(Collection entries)
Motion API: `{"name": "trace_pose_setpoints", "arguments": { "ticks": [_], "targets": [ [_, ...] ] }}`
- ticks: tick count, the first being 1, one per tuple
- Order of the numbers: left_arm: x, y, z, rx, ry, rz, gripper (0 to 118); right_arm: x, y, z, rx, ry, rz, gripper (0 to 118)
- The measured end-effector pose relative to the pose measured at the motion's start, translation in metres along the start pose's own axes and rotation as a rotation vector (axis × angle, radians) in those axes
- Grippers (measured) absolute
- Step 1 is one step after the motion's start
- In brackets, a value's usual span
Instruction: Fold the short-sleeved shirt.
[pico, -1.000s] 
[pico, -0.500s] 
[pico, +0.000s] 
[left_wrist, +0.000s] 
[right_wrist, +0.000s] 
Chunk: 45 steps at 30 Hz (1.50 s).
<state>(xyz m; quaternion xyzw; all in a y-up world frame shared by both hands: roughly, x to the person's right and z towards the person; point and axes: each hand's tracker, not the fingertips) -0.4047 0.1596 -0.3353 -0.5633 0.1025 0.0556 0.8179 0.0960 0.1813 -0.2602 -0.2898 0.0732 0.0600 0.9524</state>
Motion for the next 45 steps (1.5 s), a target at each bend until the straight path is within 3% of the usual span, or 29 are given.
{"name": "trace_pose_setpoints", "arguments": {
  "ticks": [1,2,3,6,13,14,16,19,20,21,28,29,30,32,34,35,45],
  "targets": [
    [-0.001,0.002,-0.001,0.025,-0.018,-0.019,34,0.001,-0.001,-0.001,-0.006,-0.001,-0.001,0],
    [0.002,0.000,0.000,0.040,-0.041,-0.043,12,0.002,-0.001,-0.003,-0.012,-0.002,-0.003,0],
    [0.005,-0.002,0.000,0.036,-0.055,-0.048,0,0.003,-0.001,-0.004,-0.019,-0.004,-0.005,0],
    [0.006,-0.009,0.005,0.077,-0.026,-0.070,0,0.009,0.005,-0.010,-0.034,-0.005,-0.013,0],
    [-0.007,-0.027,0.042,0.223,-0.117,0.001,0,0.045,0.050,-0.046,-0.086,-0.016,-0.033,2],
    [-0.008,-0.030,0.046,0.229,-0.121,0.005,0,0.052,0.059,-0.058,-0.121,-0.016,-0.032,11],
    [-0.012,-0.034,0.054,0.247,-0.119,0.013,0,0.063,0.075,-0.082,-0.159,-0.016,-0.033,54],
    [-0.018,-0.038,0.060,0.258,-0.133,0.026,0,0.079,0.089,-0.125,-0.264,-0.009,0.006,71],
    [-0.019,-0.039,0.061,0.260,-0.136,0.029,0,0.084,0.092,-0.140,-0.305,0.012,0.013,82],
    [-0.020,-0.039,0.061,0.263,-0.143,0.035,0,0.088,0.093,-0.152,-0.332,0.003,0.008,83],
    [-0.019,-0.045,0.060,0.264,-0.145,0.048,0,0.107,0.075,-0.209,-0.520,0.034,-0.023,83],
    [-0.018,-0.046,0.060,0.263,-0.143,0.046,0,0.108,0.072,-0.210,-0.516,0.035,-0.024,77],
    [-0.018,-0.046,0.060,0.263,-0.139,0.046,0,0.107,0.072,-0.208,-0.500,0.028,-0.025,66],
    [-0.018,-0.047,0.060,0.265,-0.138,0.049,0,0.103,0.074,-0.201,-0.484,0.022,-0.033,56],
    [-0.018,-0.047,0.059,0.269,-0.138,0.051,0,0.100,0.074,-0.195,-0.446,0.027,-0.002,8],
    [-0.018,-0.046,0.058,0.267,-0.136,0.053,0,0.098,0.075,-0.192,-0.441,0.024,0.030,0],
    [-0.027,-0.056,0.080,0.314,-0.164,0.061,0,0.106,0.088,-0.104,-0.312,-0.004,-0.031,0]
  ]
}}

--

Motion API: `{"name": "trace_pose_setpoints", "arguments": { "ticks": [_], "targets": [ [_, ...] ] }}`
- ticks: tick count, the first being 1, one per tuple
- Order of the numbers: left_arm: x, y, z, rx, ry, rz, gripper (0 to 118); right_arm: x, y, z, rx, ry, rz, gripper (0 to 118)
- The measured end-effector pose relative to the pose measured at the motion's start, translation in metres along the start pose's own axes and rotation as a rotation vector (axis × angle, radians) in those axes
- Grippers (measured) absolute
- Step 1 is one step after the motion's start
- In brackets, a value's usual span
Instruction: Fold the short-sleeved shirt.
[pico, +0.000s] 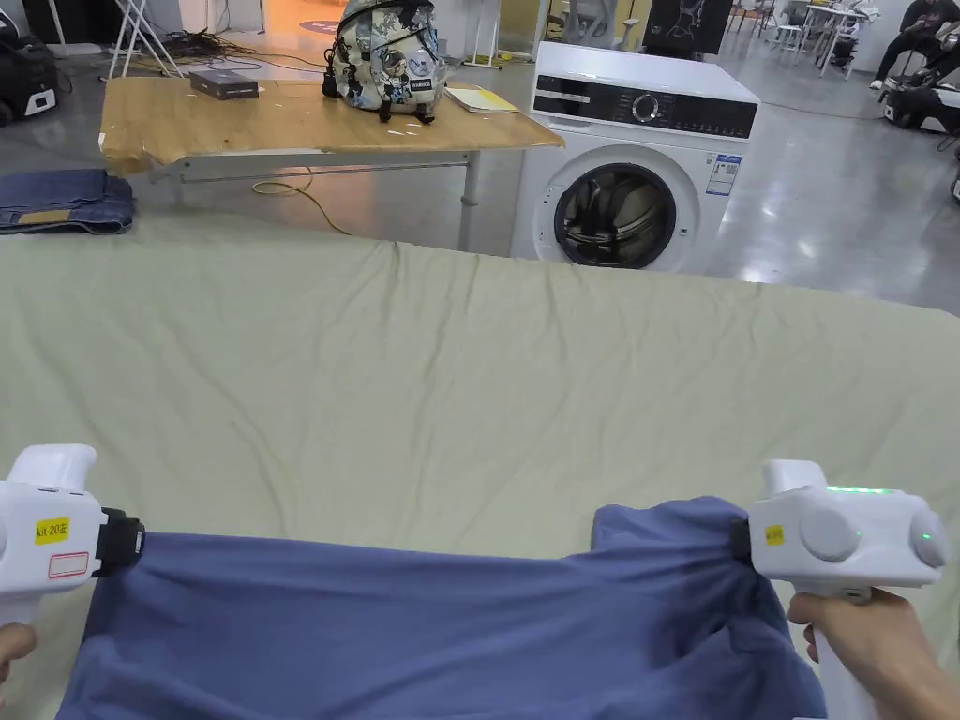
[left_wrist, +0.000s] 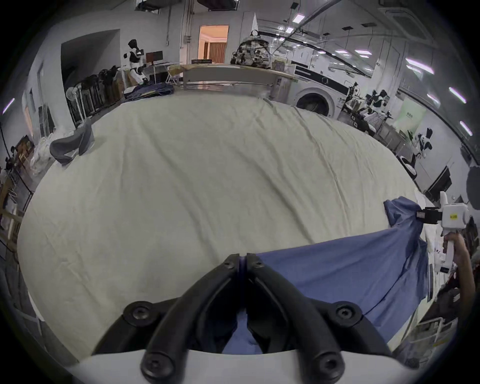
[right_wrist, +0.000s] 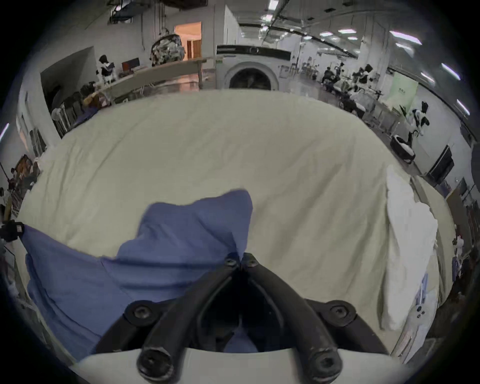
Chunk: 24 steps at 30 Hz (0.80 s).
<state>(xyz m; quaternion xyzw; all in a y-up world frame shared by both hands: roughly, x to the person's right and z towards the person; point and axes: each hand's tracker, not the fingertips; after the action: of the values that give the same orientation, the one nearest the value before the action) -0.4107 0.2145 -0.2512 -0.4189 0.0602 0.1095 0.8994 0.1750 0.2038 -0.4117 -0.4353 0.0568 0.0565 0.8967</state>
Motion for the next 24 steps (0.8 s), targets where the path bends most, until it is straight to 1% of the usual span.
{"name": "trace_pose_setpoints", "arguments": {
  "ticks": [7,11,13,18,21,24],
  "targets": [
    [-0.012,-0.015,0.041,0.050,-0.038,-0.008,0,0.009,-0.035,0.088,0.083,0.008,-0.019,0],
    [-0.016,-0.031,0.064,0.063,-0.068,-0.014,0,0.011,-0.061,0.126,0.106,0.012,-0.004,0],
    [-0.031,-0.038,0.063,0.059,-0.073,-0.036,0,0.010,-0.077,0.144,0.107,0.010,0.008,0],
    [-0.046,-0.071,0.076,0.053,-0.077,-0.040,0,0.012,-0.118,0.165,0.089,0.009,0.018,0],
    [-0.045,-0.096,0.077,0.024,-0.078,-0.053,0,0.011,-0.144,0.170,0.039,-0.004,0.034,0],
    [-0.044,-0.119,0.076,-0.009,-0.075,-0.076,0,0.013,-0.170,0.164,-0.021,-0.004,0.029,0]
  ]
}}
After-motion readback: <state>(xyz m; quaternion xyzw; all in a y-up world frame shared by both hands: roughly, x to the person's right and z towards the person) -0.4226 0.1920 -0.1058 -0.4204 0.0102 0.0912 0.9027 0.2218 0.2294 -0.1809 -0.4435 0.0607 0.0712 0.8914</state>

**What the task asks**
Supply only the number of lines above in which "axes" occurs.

**Exercise result**
4